Felix Zulauf and the Money Printing End Game

by admin on February 10, 2012

Felix Zulauf was interviewed by the Financial Sense and it appears that he continues to see storm clouds brewing for the second quarter.

First of all, Zulauf commented that the LTRO facility with the next payment scheduled for Feb 29, 2012 was another example of “kicking the can down the road.”  The fear of systemic risk has disappeared due to this money printing. However, nothing has been done to address the underlying issue.

Zulauf noted that “creating the Euro was probably the dumbest economic decision since WW2.”

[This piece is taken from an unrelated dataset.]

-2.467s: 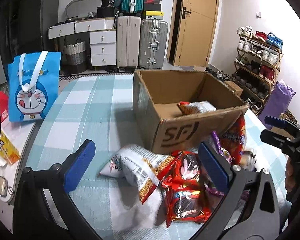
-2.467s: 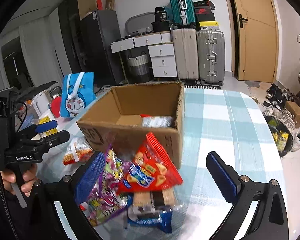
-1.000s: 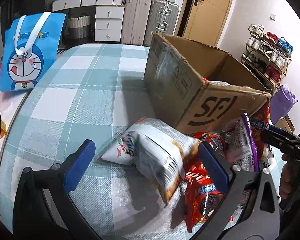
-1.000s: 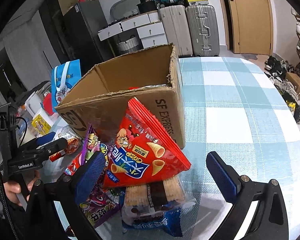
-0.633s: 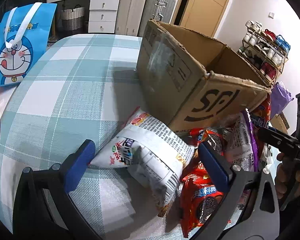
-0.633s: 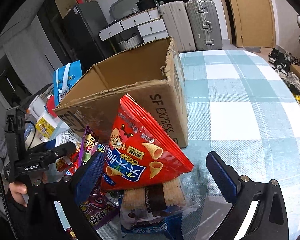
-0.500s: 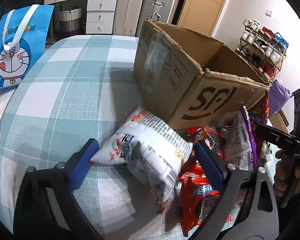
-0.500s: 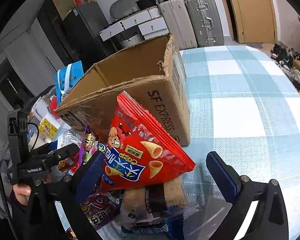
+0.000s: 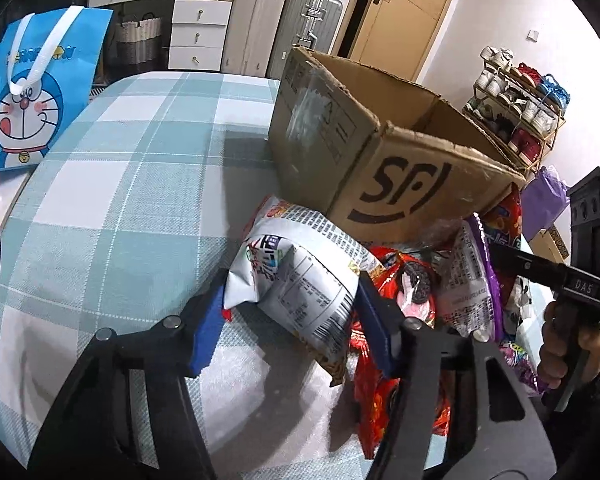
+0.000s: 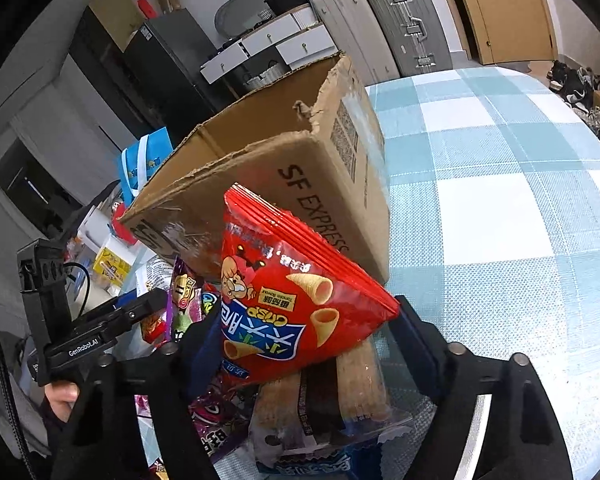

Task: Organize snacks
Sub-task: 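Grasp the white chip bag with the left gripper while the right grasps the red crisp bag, then lift both bags over the box with the left and right grippers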

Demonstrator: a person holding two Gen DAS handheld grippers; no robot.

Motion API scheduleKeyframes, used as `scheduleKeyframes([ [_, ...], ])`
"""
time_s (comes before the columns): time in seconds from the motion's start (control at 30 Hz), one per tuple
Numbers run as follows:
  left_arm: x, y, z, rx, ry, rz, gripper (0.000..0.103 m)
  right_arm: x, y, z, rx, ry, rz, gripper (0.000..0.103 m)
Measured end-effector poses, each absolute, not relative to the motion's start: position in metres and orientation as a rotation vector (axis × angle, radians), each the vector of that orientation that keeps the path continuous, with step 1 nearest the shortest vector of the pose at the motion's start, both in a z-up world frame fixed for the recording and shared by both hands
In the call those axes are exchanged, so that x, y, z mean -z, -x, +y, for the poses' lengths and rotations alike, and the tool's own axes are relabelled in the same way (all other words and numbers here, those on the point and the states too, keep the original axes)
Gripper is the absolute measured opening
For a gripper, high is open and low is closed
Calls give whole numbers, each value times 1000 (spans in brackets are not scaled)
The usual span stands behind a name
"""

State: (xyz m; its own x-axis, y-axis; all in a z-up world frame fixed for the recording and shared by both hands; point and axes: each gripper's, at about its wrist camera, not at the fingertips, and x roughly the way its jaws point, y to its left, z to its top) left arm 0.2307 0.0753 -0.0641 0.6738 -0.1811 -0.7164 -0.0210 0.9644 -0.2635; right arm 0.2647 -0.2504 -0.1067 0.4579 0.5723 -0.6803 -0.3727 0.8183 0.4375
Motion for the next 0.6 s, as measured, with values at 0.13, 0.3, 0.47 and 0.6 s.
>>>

Felix Zulauf did not think that the strong European nations would be ready for a fiscal union. There is a treaty to be signed in early March that would mean that every country can only have 0.5% of primary budget deficit (basically the budget deficit without interest payments). However, this type of agreement “virtually guarantees depression like conditions in the periphery conditions. At some point people get sick of the austerity and the economic pain.” It’s possible that one country does not ratify the treaty and “those who do not ratify the agreement will have the market price their assets as though they may exit the Euro and that could chaos in the markets.”

Zulauf was skeptical that Greece would fulfill any of it’s promises to the Troika. Cuts and austerity are simply too painful. The Greeks promised to fire 30,000 government workers before and ended up firing only 1000 workers.  Eventually, the EU will probably get “sick” of Greece and ask them to leave the Euro.

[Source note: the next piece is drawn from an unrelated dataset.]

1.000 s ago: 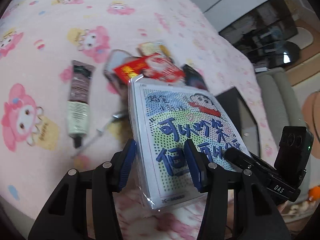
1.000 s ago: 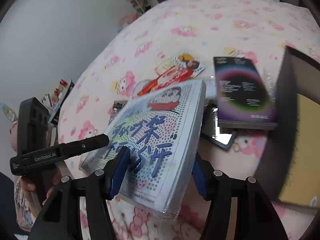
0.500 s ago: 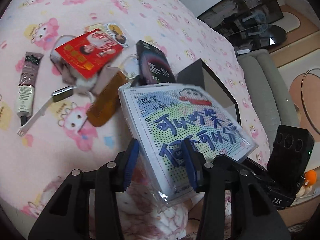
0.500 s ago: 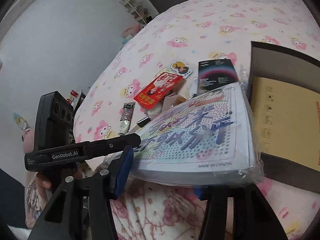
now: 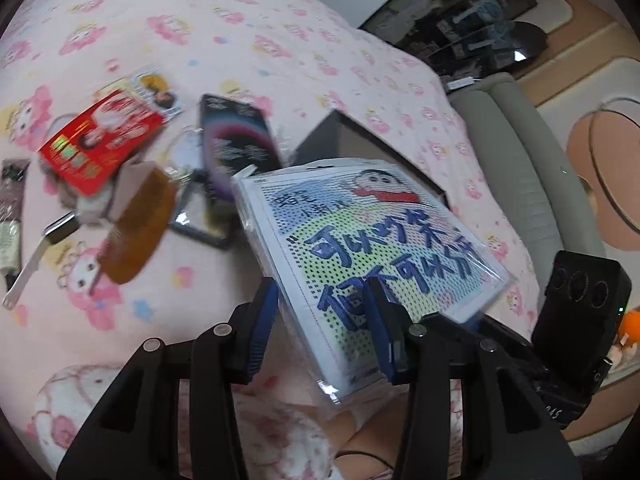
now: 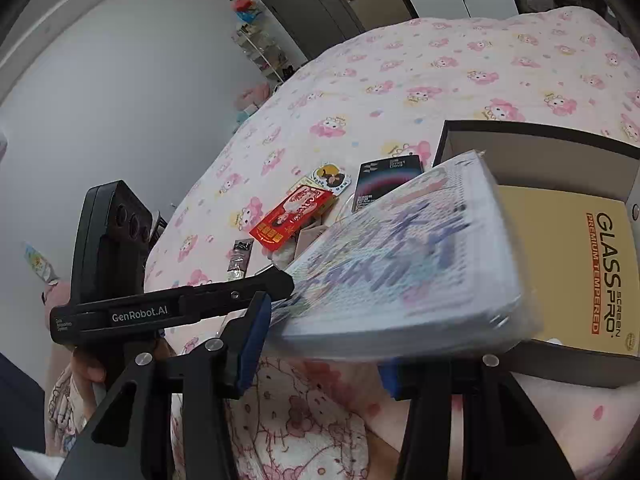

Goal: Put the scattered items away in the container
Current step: 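Lift the bead-art kit and carry it over the black box with the left gripper, then lower the bead-art kit into the black box and open the left gripper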

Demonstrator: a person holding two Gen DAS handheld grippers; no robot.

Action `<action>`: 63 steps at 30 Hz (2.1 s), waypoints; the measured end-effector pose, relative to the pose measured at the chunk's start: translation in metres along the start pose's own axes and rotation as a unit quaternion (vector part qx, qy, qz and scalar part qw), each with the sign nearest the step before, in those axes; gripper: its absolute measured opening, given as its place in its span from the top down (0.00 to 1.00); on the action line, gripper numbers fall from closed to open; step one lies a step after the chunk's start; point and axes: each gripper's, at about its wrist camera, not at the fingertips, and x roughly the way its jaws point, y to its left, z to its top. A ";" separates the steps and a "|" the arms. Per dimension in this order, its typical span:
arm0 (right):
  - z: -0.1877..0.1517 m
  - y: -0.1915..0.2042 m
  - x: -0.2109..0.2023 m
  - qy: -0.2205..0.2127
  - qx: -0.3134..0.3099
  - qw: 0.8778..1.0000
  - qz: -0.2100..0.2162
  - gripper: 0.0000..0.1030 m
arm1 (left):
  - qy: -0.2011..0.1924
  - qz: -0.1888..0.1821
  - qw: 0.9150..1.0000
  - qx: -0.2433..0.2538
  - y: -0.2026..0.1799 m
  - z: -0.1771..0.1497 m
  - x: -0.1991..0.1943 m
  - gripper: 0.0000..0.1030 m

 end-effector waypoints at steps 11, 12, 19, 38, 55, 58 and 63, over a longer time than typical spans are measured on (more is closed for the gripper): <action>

Of course, the response to all of the debt problems in the periphery countries is money printing or QE. Zulauf said that money printing will continue to “zoom.”

The reason why Zulauf was bearish on the markets for 2012 during the Barron’s Roundtable is that he eventually sees 1-3 countries leaving the Euro in the next 12-18 months. This will roil the markets. Zulauf had a a number of short positions that he recommended at the Barron’s Roundtable and it appears that he continues to feel that the market will have a great sell-off in the second quarter.

In addition, Zulauf is still bearish on China and expects lower growth in China to significantly impact commodity prices.